By Dr. Robert Thorson
Mark Twain once quipped, “I believe that our Heavenly Father invented man because he was disappointed in the monkey.”
To me, this is a great joke about evolution. To many conservative Christians, however, it isn’t the slightest bit funny because it suggests a fallible, trial-and-error god inconsistent with the theory of intelligent design. For those of you who care about public education or pay taxes to fund it, be on guard against this intelligent, well-designed euphemism for old-fashioned biblical creationism.
Intelligent design claims that the universe is too complex — and humans too special — to have evolved accidentally or erratically. This sounds perfectly reasonable and might even be true. Alas, this belief can’t be proved right or wrong because it lies beyond the reach of the scientific method. Hence, it shouldn’t be taught in the public schools.
The universe is indeed as complex as it is beautiful.
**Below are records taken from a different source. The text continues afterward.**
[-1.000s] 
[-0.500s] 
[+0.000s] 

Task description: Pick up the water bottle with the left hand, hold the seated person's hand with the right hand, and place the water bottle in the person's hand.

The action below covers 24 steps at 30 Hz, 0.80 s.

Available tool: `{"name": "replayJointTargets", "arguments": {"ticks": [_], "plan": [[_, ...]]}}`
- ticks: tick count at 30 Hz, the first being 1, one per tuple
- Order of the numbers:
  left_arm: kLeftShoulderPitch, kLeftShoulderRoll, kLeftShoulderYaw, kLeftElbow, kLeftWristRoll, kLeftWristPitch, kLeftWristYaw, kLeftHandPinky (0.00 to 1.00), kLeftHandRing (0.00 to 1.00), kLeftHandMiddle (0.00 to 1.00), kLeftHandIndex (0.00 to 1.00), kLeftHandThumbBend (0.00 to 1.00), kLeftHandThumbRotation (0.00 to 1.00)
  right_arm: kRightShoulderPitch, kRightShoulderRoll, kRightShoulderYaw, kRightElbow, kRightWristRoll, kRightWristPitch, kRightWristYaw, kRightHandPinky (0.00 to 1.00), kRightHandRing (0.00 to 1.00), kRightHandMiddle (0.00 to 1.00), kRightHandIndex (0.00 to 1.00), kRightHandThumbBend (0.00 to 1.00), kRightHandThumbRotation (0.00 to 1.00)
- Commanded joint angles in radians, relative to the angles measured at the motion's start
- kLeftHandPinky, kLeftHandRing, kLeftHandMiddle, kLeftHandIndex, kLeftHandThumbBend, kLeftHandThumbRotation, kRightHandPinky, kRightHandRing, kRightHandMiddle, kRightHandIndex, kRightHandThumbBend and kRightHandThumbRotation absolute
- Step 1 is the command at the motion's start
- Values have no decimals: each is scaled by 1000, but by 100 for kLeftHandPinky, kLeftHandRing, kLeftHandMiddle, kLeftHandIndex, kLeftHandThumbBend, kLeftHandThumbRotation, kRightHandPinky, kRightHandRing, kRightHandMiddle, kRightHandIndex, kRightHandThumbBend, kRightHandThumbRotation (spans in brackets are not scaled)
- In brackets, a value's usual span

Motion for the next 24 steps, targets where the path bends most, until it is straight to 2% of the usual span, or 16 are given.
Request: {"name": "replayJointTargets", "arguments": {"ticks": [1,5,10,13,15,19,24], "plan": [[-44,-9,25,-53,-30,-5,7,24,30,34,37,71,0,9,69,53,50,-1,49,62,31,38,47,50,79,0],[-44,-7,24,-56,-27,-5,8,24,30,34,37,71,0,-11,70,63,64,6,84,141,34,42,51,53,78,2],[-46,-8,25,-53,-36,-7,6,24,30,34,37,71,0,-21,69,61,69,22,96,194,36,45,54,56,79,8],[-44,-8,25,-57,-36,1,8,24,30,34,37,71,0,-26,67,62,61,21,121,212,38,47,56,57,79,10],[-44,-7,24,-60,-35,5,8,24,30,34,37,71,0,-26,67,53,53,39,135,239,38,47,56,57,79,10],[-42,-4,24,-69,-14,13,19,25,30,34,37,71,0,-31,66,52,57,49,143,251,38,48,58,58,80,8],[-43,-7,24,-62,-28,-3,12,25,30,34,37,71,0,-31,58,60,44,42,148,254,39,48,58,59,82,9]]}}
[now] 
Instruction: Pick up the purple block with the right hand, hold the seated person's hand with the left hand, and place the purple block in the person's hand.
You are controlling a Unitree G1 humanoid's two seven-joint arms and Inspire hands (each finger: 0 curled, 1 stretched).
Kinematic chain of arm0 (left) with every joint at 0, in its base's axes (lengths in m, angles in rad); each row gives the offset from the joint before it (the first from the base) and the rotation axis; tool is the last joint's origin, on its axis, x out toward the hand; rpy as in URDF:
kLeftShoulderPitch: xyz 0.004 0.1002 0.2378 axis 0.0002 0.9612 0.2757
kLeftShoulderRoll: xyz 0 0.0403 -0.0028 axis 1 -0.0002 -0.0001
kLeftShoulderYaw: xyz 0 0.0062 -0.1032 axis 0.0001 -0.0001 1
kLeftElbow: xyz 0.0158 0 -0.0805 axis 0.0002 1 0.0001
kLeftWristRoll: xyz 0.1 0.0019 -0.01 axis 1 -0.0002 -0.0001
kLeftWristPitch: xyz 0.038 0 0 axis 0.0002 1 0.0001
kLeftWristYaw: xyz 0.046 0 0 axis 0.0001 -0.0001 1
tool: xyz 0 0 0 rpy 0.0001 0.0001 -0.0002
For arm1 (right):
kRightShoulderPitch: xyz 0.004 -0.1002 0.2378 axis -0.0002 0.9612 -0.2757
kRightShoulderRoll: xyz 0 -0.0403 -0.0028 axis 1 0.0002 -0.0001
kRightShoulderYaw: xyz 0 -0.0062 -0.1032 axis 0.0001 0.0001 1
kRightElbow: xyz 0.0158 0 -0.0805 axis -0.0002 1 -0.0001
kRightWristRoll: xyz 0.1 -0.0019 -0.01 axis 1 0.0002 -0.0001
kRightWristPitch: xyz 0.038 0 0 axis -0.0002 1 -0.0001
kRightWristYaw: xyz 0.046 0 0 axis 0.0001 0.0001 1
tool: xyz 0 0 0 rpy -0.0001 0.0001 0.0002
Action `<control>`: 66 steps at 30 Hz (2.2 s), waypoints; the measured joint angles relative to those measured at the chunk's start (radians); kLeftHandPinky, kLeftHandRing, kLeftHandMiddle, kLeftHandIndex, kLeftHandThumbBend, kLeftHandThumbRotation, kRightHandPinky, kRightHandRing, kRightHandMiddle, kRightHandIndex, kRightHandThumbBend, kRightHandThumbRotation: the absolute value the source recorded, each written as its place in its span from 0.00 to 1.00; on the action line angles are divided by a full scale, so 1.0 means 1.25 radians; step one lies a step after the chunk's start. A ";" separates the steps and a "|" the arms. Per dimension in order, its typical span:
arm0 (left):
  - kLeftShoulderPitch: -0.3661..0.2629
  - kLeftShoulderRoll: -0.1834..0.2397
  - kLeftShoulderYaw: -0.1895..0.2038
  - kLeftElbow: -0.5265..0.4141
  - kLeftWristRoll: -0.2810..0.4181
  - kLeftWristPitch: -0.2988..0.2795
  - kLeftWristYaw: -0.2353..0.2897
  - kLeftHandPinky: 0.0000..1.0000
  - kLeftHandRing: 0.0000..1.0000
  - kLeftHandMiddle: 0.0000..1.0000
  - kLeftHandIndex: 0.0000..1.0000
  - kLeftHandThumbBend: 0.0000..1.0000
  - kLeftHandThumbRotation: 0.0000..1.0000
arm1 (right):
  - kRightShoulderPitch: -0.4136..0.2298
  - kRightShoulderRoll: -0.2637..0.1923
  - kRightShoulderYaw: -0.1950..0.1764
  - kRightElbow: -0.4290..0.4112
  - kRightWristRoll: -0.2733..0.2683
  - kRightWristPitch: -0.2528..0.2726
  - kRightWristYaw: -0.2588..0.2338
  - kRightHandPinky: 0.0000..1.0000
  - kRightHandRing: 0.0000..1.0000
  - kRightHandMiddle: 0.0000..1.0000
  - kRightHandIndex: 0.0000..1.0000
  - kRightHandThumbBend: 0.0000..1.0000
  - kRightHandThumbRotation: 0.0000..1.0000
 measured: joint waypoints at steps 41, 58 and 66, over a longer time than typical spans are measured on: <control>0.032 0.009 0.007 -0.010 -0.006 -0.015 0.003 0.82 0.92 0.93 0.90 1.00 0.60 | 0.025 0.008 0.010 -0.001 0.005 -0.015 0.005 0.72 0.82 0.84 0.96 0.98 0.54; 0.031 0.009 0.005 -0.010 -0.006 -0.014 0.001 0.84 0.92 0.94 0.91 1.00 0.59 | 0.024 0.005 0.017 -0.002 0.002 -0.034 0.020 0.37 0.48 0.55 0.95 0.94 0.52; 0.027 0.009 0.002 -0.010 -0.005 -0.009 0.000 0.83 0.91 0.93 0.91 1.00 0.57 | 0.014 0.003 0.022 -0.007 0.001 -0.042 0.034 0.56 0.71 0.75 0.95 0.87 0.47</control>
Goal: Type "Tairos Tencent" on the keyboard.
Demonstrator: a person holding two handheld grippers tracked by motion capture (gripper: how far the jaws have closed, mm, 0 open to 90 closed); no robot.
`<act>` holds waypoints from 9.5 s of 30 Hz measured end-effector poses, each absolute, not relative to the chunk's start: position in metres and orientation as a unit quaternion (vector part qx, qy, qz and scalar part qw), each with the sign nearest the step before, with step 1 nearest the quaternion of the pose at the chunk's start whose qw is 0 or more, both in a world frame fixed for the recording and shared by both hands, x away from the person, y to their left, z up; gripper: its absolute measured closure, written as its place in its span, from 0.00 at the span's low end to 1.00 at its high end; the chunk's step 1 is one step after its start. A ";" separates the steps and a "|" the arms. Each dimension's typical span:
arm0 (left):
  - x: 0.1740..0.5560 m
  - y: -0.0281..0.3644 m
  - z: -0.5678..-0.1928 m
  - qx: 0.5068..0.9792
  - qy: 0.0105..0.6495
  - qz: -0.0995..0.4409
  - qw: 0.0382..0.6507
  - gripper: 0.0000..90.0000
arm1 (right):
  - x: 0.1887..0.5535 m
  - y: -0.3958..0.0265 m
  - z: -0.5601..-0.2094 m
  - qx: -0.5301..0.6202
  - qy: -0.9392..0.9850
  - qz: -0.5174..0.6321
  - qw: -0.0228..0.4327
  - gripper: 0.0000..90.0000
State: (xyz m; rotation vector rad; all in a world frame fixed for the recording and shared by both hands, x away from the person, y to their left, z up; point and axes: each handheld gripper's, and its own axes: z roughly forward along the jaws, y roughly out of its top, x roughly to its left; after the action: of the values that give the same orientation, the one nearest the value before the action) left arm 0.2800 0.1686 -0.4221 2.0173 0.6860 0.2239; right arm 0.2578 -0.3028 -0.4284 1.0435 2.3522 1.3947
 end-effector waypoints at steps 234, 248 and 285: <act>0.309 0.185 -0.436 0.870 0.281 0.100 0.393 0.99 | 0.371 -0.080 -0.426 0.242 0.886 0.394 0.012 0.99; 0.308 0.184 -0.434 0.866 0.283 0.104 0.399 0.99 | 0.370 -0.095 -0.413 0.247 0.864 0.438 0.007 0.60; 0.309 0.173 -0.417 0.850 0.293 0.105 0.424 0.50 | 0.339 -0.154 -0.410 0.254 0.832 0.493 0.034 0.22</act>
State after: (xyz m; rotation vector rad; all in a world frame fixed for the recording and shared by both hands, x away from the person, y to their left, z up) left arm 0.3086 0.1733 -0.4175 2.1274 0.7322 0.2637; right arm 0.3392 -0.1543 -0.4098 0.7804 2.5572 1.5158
Evolution gave us that complexity, regardless of whether you believe something divine created the universe or gave it rules to work with. When all types of evolution are taken together — cosmic, stellar, chemical, geological, climatic and organic — the grand sum can explain most of what we see around us today, ranging from exploding supernovae in distant galaxies to the salinity of the smallest bacteria. These concepts can be taught in public schools because there’s no theological content involved. In fact, the best reason to teach evolutionary process is to give children the possibility of being truly amazed by the wondrous work of nature.
But to teach public school students that the universe was designed with the goal of complexity and beauty in mind is wrong because that promulgates theism. To teach the opposite — that God did not have this in mind — is also wrong because that promulgates atheism. Both are religious points of view. Both are illegal where church and state are supposed to remain separated. Both are pseudoscience because they require unprovable assumptions.
Many New Englanders believe that Bible-banging creationists are a subspecies whose habitat lies in the broad belt of intellectual latitude between Georgia and Oklahoma. Though the majority of Christian fundamentalists do live south of the Mason-Dixon Line, many live alarmingly close. How else could we explain the election of Daniel L. Hooker to the New York State Assembly, where, on May 3, he introduced Bill 8036? His bill would require that “all pupils in grades kindergarten through 12 in all public schools in the state shall receive instruction in both theories of intelligent design and evolution … provided by or under the direct supervision of regular classroom teachers.” A related bill would give schools and other public buildings the right to exhibit the Ten Commandments.
Assemblyman Hooker is a man with an agenda heading toward political theocracy. He is right about wanting the rules for human society to be clearly evident; most social species have evolved traits for guiding social behavior. But he is wrong to suggest that one specific set of rules known as the Ten Commandments — developed millenniums ago by one small fragment of humanity in one tiny corner of the world — should be applied to a place as pluralistic and cosmopolitan as the modern United States. And he’s dead wrong about disregarding the knowledge gained from evolutionary inquiry, some of which is being used to save a human life in a hospital near you.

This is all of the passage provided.